Innenansichten eines Knies: Im Henriettenstift verfolgten rund 150 Zuschauer, wie ein OP-Team im Friederikenstift einem verletzten Hobbyfußballer ein neues Kreuzband einsetzte - spannend, unterhaltsam, informativ.

ANSAGE  VOR DEM  EINGRIFF: Der Operateur, Professor Helmut Lill (oben auf dem Flachbildschirm im OP-Kittel), erklärt, wie die Kreuzbandoperation im Friederiken-stift ablaufen soll. Die Zuschauer der Live-Übertragung stehen im Atrium des Henriettenstiftes.

Quelle: Petrow

Hannover.  So unterhaltsam kann Chirurgenarbeit sein: „Jetzt seht ihr wieder Schneegestöber“, beschreibt Professor Helmut Lill gegen 17.55 Uhr die Lage im linken Knie seines 43-jährigen Patienten.

Auf dem großen Flachbildschirm im Atrium des Henriettenstiftes sehen 150 Zuschauer, wie eine Art silberner Wurm mit Leuchtkopf durch eine wattebäuschchenähnliche Substanz kriecht. Es britzelt und der Laser leuchtet, als Operateur Lill mit dem Spezialgerät störendes weißes Gewebe entfernt – „Schneegestöber“ am Kniegelenk. Abschnitte werden zeitgleich abgesaugt.

„Der Klassiker“ nennt Chefarzt und Klinikleiter Lill den Eingriff, den er mit seinem Team in einem OP-Saal des Friederikenstiftes ausführt. Es ist seine dritte Kreuzband-OP des Tages. Nahezu unblutig, minimal invasiv – gearbeitet wird durch vier kleine Einschnitte.

Zunächst basteln sich die Mediziner ein Ersatz-Kreuzband. Dazu wird ein etwa 30 Zentimeter langes Stück Sehne aus dem rechten Bein des Patienten entnommen. „Die braucht man beispielsweise für Kniebeugen. Davon gibt es mehrere. Man kann problemlos eine entfernen ohne dass der Sportler beeinträchtigt wird“, erklärt Lill.

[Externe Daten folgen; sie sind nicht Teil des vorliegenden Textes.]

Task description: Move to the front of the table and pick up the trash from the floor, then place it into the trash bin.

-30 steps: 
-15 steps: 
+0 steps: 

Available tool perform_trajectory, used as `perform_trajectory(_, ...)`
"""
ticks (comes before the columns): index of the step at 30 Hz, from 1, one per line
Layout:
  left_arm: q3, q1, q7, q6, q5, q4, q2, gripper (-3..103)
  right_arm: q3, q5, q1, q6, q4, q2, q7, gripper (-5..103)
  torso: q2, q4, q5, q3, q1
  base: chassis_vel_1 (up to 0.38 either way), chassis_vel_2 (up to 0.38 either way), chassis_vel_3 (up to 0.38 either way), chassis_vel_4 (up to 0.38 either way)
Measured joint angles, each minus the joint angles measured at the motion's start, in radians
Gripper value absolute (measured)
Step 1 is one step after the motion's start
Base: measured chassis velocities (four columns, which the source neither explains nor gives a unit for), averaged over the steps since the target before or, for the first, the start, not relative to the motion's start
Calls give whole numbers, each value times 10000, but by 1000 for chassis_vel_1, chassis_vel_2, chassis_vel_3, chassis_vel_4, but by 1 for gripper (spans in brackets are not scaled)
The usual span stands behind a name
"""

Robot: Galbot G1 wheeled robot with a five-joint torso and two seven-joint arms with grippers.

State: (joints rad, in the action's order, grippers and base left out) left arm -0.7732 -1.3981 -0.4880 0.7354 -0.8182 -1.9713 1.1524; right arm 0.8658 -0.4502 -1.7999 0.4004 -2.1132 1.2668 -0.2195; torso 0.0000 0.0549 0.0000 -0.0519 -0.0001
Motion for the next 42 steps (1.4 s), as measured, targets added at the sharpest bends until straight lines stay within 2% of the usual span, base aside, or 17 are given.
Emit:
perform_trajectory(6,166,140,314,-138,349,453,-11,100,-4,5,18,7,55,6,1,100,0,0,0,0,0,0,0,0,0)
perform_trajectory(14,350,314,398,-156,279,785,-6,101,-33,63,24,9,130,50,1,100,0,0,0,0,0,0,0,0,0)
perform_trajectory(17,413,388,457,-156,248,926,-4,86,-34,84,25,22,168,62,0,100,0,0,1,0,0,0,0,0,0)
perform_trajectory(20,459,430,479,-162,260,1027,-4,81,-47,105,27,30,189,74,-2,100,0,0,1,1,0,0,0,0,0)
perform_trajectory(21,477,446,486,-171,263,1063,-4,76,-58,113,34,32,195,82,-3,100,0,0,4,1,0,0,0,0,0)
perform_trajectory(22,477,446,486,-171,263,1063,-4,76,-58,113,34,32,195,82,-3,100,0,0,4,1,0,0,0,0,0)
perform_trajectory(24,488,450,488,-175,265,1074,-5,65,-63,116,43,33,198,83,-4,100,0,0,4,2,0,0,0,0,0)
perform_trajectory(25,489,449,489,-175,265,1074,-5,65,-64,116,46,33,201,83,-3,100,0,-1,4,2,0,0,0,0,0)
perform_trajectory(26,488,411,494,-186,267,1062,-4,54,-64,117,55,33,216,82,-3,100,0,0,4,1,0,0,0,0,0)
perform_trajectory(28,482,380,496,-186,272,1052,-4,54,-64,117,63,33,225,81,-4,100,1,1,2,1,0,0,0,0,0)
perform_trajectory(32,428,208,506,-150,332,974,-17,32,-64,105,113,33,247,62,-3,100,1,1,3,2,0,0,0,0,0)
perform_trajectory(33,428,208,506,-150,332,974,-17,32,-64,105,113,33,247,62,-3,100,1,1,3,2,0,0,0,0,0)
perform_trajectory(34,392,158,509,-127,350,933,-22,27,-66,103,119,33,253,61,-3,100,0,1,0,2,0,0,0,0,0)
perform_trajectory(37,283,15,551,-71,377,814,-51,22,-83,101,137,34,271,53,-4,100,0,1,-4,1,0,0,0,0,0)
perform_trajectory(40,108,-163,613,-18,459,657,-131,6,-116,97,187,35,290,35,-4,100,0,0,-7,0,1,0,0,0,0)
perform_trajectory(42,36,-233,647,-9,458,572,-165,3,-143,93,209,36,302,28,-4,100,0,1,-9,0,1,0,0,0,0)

Aus der 30-Zentimeter-Sehne wird – vereinfacht beschrieben – ein Sechs-Zentimeter-Kreuzband gefaltet.

Der routinierte Chirurg moderiert locker, konzentriert, mit Humor – und, was am wichtigsten ist – auch Laien verstehen, was das OP-Team tut. Inzwischen werden mit einer sogenannten rotierende Fräse Reste des gerissenen Kreuzbandes entfernt. „Wir arbeiten hier mit modernster Technik“, schwärmt Lill.

Da herrscht auf dem Bildschirm schon wieder „Schneegestöber“. Mit einem Acht-Millimeter-Bohrer werden Ober- und Unterschenkel durchbohrt. Dann setzt Lill ein ganz besonderes Werkzeug ein – „das ist so gut, so nett, so schön – wir haben es Liebling genannt“. Gemeint ist ein Fadengreifwerkzeug.

Unter anderem damit ziehen die Mediziner das Ersatz-Kreuzband durch die Bohrlöcher ein und verankern es. Um 18.13 Uhr sagt Lill: „Top verspannt. Das sitzt bombenfest.“ Operation gelungen, Chefarzt zufrieden.

Genau wie die Zuschauer. Für die gabs nach der OP einen Talk mit Fachleuten, unter anderem mit 96-Aufsichtsrat Martin Andermatt und 96-Physiotherapeut Ralf Blume – moderiert von NP-Marketingchef Christoph Dannowski.